◆ **What to work on**:
Which lines run from the one containing "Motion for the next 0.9" to the last line of the entries? Return them exactly, with nothing more.

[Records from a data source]
+++++

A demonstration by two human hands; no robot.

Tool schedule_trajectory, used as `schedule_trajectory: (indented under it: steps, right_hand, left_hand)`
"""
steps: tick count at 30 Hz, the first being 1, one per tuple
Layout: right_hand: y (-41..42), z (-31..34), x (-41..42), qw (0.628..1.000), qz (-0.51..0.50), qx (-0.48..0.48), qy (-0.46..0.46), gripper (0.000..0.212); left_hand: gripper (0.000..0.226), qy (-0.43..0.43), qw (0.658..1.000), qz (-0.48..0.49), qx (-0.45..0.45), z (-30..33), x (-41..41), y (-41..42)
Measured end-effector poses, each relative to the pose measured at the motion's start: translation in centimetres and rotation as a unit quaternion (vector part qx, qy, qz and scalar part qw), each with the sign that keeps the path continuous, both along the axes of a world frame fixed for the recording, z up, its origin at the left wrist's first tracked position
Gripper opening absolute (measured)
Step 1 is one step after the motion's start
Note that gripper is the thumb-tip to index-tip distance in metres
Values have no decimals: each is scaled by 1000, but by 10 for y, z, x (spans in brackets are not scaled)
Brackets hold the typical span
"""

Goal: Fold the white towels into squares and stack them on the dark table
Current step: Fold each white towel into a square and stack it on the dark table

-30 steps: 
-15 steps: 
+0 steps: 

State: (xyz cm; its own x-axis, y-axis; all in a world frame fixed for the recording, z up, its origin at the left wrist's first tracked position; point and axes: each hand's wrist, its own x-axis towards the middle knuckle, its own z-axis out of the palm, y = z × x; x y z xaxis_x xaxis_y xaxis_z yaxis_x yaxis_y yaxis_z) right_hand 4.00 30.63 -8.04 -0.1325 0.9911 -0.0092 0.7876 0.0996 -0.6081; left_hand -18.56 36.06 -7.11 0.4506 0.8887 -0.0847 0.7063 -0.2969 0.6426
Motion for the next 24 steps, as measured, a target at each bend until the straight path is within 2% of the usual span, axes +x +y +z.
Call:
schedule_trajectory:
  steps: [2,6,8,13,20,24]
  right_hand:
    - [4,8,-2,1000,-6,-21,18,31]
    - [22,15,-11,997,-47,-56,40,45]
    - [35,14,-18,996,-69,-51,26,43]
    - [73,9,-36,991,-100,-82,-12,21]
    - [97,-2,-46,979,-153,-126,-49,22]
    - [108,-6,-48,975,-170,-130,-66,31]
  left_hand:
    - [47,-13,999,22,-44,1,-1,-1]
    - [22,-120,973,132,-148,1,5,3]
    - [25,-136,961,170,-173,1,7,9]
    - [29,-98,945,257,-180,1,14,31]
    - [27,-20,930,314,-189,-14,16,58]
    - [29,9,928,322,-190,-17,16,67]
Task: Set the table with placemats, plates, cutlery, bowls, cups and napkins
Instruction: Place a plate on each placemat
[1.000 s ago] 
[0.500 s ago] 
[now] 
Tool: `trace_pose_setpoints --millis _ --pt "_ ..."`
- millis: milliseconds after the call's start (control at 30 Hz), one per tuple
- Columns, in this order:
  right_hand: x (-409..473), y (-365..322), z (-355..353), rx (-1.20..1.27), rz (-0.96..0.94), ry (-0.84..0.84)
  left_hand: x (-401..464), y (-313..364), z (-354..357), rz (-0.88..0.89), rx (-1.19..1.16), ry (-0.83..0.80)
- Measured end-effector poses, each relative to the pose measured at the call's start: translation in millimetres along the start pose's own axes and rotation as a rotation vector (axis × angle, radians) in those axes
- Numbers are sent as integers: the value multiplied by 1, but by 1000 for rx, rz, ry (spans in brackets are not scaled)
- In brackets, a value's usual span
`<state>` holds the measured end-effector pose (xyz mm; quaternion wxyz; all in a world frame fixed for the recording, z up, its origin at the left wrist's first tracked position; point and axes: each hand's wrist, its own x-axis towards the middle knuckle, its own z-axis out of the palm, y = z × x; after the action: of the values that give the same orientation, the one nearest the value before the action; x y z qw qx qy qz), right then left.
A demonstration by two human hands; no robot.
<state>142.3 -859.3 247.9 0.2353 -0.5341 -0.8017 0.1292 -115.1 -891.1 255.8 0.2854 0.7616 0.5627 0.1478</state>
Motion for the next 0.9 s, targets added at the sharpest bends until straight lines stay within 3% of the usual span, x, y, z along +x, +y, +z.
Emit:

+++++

◆ **Answer to this problem**:
Motion for the next 0.9 s, targets added at the sharpest bends until straight lines stay within 3% of the usual span, x, y, z along +x, +y, +z.
Emit:

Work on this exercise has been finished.